In the case of our data structures, the tree shape determines how the `measure`

is split into parts at each step. Here is the full procedure

```
search :: Measured a v => (v -> Bool) -> Tree v a -> Maybe a
search p t
| p (measure t) = Just (go mempty p t)
| otherwise = Nothing
where
go i p (Leaf _ a) = a
go i p (Branch _ l r)
| p (i <> measure l) = go i p l
| otherwise = go (i <> measure l) p r
```

Since we have annotated each branch with its `measure`

, testing `p`

takes no time at all.

Of course, this algorithm only works if `p`

really does flip from `False`

to `True`

exactly once. This is the case if `p`

fulfills

`p (x) implies p (x <> y) for all y`

and we say that `p`

is a *monotonic* predicate. Our two examples `(> 3)`

and `(== minimum)`

have this property and thus, we can finally conclude with

```
t !! k = search (> k)
winner t = search (== measure t)
```

I hope you have enjoyed this excursion into the land of trees and monoids. If you want to stay a bit longer, implement a data structure that do both look up the `k`

-th element and retrieve the element with the least priority at the same time.
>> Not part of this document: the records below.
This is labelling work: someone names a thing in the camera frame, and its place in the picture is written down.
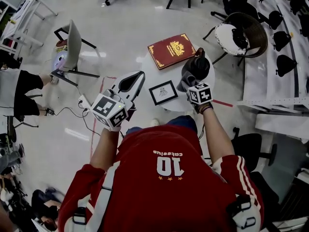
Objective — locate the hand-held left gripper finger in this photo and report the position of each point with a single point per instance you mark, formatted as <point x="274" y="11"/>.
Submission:
<point x="138" y="88"/>
<point x="115" y="87"/>

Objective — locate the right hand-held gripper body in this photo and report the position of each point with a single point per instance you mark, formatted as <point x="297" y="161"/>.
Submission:
<point x="200" y="93"/>

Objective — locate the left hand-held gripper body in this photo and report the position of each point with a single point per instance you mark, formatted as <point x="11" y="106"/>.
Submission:
<point x="106" y="107"/>

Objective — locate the grey cloth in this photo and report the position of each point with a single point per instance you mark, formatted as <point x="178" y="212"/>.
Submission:
<point x="186" y="82"/>

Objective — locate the black vase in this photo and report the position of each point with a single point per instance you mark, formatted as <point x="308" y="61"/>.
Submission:
<point x="198" y="66"/>

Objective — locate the person's left forearm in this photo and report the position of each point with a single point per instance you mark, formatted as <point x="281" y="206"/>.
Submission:
<point x="105" y="151"/>

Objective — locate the person's right forearm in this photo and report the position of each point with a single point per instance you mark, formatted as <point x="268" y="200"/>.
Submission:
<point x="218" y="136"/>

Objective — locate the person's right hand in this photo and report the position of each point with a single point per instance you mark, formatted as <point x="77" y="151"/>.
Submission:
<point x="198" y="106"/>

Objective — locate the round white side table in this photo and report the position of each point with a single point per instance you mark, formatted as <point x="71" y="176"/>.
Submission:
<point x="182" y="100"/>

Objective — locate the white power strip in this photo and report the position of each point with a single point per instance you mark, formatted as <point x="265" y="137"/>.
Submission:
<point x="85" y="101"/>

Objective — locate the white wristband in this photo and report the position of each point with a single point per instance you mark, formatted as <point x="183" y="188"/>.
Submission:
<point x="113" y="128"/>

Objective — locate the person's blue shorts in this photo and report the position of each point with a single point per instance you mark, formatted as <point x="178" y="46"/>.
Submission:
<point x="181" y="122"/>

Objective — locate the person's white left shoe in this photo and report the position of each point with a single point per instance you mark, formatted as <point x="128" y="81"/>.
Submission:
<point x="154" y="122"/>

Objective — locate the red book with gold ornament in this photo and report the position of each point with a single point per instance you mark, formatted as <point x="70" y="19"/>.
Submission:
<point x="171" y="51"/>

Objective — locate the black power adapter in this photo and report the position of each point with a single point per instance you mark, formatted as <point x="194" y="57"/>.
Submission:
<point x="50" y="111"/>

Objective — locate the white seat cushion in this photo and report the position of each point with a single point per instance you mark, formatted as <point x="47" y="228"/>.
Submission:
<point x="224" y="37"/>

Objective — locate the white shelving rack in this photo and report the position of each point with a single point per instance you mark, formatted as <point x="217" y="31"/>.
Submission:
<point x="260" y="81"/>

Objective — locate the white purple floor device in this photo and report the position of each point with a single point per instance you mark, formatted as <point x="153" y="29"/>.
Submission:
<point x="59" y="60"/>

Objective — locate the red gold small box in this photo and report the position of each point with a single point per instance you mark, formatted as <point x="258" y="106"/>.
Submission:
<point x="61" y="45"/>

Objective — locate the dark wicker chair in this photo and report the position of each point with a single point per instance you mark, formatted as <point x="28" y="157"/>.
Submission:
<point x="259" y="36"/>

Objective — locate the white body harness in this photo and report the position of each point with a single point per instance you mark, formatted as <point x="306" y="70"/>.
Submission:
<point x="105" y="194"/>

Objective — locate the white board panel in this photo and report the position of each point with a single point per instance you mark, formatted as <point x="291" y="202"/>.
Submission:
<point x="282" y="126"/>

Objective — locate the row of black bags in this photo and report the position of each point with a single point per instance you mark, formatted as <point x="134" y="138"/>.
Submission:
<point x="285" y="65"/>

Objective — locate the person's red shirt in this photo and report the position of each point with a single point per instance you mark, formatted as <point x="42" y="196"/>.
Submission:
<point x="157" y="197"/>

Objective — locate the white desk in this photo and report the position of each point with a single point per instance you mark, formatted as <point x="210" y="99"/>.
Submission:
<point x="21" y="16"/>

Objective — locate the black picture frame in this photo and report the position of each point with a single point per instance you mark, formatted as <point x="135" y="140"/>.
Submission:
<point x="163" y="92"/>

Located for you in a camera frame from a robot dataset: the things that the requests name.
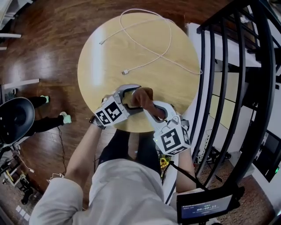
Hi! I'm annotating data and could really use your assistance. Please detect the brown cloth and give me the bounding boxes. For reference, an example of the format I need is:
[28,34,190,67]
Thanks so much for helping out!
[131,87,166,121]

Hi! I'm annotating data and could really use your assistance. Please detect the person's right forearm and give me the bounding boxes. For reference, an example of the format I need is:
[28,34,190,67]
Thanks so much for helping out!
[175,149,198,190]

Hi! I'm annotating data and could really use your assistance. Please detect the black office chair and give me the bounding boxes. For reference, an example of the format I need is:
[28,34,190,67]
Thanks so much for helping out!
[0,96,36,146]

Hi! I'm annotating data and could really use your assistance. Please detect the white floor cable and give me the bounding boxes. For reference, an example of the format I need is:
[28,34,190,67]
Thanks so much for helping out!
[19,153,35,174]

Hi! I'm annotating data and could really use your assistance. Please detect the striped band wristwatch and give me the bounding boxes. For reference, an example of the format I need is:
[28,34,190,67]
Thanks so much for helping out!
[88,115,106,130]

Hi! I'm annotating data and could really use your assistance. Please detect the person's left forearm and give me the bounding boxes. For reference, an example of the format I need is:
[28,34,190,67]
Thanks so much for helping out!
[64,124,104,183]

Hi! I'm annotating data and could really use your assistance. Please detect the white charging cable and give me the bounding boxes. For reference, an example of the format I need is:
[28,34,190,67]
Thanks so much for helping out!
[98,8,203,76]

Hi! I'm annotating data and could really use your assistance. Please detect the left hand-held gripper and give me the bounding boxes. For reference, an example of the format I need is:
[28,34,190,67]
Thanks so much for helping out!
[95,83,145,130]

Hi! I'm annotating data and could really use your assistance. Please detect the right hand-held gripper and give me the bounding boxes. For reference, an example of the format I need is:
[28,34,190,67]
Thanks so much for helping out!
[143,100,191,156]

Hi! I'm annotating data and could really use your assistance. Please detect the round wooden table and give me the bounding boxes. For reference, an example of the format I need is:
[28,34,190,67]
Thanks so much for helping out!
[77,12,202,134]

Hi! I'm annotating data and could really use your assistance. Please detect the yellow sunflower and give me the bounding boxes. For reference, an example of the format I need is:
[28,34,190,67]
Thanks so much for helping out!
[159,153,174,176]

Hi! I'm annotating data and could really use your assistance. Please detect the black tablet screen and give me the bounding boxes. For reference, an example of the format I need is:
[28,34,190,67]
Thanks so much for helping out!
[176,186,246,224]

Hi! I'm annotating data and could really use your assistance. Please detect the person's black trousers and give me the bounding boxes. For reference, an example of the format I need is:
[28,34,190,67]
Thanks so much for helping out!
[98,129,161,175]

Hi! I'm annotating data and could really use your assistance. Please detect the person's white shirt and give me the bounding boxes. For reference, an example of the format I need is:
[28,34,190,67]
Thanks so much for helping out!
[29,158,209,225]

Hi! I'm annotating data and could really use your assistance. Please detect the black floor cable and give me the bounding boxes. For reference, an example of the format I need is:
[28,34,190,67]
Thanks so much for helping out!
[56,126,68,175]

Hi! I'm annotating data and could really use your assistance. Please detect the white desk foot bar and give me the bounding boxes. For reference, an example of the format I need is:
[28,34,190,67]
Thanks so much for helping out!
[2,78,40,90]

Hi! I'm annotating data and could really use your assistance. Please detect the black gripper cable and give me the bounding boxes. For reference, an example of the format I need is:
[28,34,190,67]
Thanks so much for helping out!
[168,160,208,191]
This is also known as *priority search queue*.

If you still long for more, the finger tree paper knows the way; I have tried to closely match their notation. In particular, they solve the balancing issue which turns the binary search on monoids into a truly powerful tool to construct about any fancy data structure with logarithmic access times you can imagine.